Una corsa già difficile rischia di essere compromessa dal duello tra Bersani e D'Alema
Io non sono sicuro su chi abbia più ragione, tra Massimo D’Alema
e Pier Luigi Bersani, nell’attribuzione di responsabilità sui
fallimenti del Pd nella primavera scorsa e soprattutto nella vicenda dei
101 contro Prodi. Credo che sulla questione la formula e anche la
versione più azzeccate si trovino nel libro in uscita di Marco Damilano.

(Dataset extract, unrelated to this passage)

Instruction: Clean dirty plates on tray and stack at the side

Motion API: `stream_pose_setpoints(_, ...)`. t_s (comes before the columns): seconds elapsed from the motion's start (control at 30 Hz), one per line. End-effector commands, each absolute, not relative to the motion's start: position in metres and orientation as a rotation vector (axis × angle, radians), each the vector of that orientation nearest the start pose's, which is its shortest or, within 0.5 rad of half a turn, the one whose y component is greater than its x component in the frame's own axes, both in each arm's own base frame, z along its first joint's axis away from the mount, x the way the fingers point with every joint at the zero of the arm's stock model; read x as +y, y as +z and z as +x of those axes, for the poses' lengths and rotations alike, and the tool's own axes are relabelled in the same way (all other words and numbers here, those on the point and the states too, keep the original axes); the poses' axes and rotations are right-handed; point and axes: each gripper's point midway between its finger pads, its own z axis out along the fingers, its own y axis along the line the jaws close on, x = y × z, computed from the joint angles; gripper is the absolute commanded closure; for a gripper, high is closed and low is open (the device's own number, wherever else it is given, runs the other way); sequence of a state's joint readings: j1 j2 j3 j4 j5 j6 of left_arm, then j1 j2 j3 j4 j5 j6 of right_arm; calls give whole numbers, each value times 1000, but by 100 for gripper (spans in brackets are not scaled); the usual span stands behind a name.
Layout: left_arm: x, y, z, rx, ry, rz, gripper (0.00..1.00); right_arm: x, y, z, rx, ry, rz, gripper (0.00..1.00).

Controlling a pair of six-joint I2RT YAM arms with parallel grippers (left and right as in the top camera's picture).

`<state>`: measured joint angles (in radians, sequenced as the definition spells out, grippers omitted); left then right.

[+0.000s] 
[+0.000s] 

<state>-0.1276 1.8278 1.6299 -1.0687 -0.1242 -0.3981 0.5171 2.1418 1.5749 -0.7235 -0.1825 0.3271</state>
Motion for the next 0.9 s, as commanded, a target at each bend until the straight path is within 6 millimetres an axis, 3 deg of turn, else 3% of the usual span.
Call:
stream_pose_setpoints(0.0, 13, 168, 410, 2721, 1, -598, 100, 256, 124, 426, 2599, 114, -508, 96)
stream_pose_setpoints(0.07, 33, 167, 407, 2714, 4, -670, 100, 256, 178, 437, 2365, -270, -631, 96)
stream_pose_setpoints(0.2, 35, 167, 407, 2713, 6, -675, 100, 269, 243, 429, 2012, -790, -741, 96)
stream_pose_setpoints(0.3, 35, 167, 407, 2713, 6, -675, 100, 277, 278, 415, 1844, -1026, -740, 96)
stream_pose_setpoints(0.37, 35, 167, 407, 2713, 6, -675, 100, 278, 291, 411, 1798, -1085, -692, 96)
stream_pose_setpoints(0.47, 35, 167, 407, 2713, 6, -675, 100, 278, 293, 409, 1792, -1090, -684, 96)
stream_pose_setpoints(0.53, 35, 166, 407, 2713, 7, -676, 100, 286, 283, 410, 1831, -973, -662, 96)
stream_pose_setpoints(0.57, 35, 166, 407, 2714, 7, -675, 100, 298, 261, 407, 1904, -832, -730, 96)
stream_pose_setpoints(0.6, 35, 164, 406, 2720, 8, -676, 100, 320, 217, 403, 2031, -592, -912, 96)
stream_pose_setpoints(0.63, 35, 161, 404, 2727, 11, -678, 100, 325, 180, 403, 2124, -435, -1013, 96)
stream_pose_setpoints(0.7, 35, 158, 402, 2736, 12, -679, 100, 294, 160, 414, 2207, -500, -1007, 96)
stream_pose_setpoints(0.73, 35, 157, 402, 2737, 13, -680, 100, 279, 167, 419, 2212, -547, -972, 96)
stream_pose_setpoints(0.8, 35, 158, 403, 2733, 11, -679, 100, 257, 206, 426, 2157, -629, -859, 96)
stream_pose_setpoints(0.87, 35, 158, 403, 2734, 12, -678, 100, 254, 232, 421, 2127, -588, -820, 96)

Che già nel titolo va casomai a cercare Chi ha sbagliato più forte,
e che poi sui 101 dà spazio a una efficace testimonianza diretta di uno
di loro. Il quale (anonimamente) racconta quelle ore convulse come
l’esito tutto politico, ancorché drammatico, di una catena di errori
politici che tra febbraio e aprile si sono sommati e sovrapposti a
velocità sempre maggiore, fino all’inevitabile catastrofe.
Tutto questo sembra già lontano passato, anche se il libro di
Damilano sarà utile a inquadrare le ultime scosse democratiche, fino
all’arrivo sulla scena di Matteo Renzi, come lo sciame sismico di una
vicenda cominciata nel ’94 e proseguita durante il ventennio
berlusconiano con la reiterazione di scelte ed errori sempre uguali a se
stessi.
Il congresso del Pd del 2013 sembra poter dare lo stop a questa lunga coazione a ripetere. Sembra.
Perché nelle ultime ore il congresso della post-rottamazione vede il
ritorno da protagonisti di personalità che avrebbero dovuto recitare in
questa rappresentazione come comprimari, al massimo come suggeritori. Ma
evidentemente non si rassegnano.
Lo scontro fra Bersani e D’Alema viene in superficie dopo mesi di
contrasti sordi, la cui ragione troveremo nelle pieghe del libro di
Damilano. D’Alema, che è stato per vent’anni, e continua a essere, il
difensore della democrazia dei partiti contro le velleità uliviste e
“democratiche”, in pochi mesi ha visto questa missione smantellata dagli
errori dell’uomo al quale l’aveva affidata nel 2009.
Il beneficiario di questi errori, Renzi, godrà sommamente
dell’ulteriore sbriciolamento del muro che gli è stato eretto contro:
averne, di avversari come D’Alema e Bersani (ed è una frase che mai
avremmo sognato di scrivere).
Sarebbe invece un gran peccato se la corsa già difficile di Gianni
Cuperlo dovesse essere compromessa dal duello che incrociano sulla sua
testa due dei suoi più autorevoli sostenitori. Perché Cuperlo, e i molti
giovani che lo appoggiano, sono una risorsa cruciale del Pd che verrà, e
non meritano di venire schiacciati da qualcosa che non esiste più.